WORK TASK: Print every line exactly as it appears in the material below.

GIVEN INFORMATION:
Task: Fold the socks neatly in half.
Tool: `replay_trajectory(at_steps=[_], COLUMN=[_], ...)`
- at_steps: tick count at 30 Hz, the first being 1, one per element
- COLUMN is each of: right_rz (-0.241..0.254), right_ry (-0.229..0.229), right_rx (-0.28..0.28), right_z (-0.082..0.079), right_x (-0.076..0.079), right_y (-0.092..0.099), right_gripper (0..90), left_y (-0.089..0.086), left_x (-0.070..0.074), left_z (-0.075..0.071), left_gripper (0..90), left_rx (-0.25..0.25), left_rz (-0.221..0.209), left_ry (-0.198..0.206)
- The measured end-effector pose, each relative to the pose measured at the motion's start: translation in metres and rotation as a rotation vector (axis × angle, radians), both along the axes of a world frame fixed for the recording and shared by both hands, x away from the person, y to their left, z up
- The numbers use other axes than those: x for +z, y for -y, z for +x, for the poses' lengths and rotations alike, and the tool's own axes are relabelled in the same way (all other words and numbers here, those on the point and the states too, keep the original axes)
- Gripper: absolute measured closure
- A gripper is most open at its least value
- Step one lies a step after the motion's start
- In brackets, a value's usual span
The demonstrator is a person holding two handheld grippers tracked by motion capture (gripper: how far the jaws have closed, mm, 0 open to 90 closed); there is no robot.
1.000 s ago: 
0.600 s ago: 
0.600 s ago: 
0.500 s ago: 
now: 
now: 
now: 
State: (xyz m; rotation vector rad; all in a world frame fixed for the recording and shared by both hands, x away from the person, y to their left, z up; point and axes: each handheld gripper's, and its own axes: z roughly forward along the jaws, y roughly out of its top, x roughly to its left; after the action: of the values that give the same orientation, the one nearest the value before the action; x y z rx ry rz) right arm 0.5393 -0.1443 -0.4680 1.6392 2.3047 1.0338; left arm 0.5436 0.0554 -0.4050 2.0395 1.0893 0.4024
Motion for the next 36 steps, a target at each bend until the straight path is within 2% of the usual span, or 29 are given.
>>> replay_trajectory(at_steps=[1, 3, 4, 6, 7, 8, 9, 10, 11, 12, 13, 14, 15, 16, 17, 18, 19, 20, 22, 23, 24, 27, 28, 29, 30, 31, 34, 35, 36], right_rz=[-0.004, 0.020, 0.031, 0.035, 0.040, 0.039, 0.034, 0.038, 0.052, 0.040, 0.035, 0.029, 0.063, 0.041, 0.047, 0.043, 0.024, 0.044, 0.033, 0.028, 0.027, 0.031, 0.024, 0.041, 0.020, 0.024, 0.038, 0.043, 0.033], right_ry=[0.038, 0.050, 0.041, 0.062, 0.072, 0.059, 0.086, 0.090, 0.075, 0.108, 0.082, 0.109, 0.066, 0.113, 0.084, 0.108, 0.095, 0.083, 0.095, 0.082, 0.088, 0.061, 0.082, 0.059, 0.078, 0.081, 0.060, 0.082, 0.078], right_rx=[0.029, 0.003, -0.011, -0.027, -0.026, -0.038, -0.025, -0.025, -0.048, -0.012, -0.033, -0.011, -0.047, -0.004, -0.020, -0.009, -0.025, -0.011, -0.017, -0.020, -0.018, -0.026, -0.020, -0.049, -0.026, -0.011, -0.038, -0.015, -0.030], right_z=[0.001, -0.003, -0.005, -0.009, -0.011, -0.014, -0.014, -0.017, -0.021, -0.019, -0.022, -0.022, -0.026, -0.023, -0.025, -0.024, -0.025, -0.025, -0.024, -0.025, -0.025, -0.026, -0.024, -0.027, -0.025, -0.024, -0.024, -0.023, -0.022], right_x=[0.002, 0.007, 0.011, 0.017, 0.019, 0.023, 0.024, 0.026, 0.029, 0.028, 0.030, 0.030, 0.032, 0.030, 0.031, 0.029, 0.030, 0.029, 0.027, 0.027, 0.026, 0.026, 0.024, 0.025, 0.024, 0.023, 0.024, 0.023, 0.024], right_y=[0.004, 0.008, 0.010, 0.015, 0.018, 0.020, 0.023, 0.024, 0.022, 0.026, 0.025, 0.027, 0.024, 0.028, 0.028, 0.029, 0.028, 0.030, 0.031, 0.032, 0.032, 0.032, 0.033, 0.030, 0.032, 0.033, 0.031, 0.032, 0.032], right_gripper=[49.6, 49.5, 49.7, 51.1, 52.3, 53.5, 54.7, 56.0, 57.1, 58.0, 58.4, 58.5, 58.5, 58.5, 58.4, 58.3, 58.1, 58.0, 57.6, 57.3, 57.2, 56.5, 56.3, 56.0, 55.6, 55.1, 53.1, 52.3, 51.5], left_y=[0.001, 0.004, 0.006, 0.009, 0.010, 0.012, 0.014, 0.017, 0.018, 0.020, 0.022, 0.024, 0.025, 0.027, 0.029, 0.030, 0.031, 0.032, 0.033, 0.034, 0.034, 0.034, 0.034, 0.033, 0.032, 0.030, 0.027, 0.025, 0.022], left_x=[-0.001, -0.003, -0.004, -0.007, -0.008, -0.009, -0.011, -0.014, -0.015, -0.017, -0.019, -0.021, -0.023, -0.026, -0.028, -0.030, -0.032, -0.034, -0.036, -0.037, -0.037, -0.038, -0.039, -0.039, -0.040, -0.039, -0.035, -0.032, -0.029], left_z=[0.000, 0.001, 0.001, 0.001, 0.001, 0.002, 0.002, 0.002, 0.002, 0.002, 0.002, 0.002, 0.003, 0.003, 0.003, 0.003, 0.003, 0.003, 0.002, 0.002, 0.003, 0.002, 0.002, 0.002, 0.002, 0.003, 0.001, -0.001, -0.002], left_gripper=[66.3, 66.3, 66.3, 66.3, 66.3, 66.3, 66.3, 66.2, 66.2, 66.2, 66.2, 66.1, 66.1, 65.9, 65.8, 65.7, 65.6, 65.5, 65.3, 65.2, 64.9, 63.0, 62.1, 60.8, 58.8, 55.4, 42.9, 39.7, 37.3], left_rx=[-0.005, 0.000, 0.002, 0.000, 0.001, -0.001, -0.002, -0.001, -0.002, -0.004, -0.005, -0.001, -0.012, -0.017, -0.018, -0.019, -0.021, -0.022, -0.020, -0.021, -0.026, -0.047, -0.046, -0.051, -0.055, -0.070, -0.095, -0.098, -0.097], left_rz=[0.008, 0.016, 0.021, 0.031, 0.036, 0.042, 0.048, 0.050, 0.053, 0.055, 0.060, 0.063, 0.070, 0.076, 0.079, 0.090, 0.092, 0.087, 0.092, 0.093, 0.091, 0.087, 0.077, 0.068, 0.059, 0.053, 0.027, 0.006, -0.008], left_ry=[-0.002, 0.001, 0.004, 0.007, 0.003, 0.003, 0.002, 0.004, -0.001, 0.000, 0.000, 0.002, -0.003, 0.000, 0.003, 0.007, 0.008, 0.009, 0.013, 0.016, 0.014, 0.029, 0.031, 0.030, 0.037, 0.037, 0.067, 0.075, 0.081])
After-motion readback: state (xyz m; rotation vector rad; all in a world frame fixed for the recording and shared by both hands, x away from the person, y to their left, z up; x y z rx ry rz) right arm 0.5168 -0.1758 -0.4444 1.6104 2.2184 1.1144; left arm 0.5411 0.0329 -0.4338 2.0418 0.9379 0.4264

RESULT FOR THIS TASK:
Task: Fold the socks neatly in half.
Tool: `replay_trajectory(at_steps=[_], COLUMN=[_], ...)`
- at_steps: tick count at 30 Hz, the first being 1, one per element
- COLUMN is each of: right_rz (-0.241..0.254), right_ry (-0.229..0.229), right_rx (-0.28..0.28), right_z (-0.082..0.079), right_x (-0.076..0.079), right_y (-0.092..0.099), right_gripper (0..90), left_y (-0.089..0.086), left_x (-0.070..0.074), left_z (-0.075..0.071), left_gripper (0..90), left_rx (-0.25..0.25), left_rz (-0.221..0.209), left_ry (-0.198..0.206)
- The measured end-effector pose, each relative to the pose measured at the motion's start: translation in metres and rotation as a rotation vector (axis × angle, radians), both along the axes of a world frame fixed for the recording and shared by both hands, x away from the person, y to their left, z up
- The numbers use other axes than those: x for +z, y for -y, z for +x, for the poses' lengths and rotations alike, and the tool's own axes are relabelled in the same way (all other words and numbers here, those on the point and the states too, keep the original axes)
- Gripper: absolute measured closure
- A gripper is most open at its least value
- Step one lies a step after the motion's start
- In brackets, a value's usual span
The demonstrator is a person holding two handheld grippers tracked by motion capture (gripper: how far the jaws have closed, mm, 0 open to 90 closed); there is no robot.
1.000 s ago: 
0.600 s ago: 
0.600 s ago: 
0.500 s ago: 
now: 
now: 
now: 
State: (xyz m; rotation vector rad; all in a world frame fixed for the recording and shared by both hands, x away from the person, y to their left, z up; point and axes: each handheld gripper's, and its own axes: z roughly forward along the jaws, y roughly out of its top, x roughly to its left; after the action: of the values that give the same orientation, the one nearest the value before the action; x y z rx ry rz) right arm 0.5393 -0.1443 -0.4680 1.6392 2.3047 1.0338; left arm 0.5436 0.0554 -0.4050 2.0395 1.0893 0.4024
Motion for the next 36 steps, a target at each bend until the straight path is within 2% of the usual span, or 29 are given.
>>> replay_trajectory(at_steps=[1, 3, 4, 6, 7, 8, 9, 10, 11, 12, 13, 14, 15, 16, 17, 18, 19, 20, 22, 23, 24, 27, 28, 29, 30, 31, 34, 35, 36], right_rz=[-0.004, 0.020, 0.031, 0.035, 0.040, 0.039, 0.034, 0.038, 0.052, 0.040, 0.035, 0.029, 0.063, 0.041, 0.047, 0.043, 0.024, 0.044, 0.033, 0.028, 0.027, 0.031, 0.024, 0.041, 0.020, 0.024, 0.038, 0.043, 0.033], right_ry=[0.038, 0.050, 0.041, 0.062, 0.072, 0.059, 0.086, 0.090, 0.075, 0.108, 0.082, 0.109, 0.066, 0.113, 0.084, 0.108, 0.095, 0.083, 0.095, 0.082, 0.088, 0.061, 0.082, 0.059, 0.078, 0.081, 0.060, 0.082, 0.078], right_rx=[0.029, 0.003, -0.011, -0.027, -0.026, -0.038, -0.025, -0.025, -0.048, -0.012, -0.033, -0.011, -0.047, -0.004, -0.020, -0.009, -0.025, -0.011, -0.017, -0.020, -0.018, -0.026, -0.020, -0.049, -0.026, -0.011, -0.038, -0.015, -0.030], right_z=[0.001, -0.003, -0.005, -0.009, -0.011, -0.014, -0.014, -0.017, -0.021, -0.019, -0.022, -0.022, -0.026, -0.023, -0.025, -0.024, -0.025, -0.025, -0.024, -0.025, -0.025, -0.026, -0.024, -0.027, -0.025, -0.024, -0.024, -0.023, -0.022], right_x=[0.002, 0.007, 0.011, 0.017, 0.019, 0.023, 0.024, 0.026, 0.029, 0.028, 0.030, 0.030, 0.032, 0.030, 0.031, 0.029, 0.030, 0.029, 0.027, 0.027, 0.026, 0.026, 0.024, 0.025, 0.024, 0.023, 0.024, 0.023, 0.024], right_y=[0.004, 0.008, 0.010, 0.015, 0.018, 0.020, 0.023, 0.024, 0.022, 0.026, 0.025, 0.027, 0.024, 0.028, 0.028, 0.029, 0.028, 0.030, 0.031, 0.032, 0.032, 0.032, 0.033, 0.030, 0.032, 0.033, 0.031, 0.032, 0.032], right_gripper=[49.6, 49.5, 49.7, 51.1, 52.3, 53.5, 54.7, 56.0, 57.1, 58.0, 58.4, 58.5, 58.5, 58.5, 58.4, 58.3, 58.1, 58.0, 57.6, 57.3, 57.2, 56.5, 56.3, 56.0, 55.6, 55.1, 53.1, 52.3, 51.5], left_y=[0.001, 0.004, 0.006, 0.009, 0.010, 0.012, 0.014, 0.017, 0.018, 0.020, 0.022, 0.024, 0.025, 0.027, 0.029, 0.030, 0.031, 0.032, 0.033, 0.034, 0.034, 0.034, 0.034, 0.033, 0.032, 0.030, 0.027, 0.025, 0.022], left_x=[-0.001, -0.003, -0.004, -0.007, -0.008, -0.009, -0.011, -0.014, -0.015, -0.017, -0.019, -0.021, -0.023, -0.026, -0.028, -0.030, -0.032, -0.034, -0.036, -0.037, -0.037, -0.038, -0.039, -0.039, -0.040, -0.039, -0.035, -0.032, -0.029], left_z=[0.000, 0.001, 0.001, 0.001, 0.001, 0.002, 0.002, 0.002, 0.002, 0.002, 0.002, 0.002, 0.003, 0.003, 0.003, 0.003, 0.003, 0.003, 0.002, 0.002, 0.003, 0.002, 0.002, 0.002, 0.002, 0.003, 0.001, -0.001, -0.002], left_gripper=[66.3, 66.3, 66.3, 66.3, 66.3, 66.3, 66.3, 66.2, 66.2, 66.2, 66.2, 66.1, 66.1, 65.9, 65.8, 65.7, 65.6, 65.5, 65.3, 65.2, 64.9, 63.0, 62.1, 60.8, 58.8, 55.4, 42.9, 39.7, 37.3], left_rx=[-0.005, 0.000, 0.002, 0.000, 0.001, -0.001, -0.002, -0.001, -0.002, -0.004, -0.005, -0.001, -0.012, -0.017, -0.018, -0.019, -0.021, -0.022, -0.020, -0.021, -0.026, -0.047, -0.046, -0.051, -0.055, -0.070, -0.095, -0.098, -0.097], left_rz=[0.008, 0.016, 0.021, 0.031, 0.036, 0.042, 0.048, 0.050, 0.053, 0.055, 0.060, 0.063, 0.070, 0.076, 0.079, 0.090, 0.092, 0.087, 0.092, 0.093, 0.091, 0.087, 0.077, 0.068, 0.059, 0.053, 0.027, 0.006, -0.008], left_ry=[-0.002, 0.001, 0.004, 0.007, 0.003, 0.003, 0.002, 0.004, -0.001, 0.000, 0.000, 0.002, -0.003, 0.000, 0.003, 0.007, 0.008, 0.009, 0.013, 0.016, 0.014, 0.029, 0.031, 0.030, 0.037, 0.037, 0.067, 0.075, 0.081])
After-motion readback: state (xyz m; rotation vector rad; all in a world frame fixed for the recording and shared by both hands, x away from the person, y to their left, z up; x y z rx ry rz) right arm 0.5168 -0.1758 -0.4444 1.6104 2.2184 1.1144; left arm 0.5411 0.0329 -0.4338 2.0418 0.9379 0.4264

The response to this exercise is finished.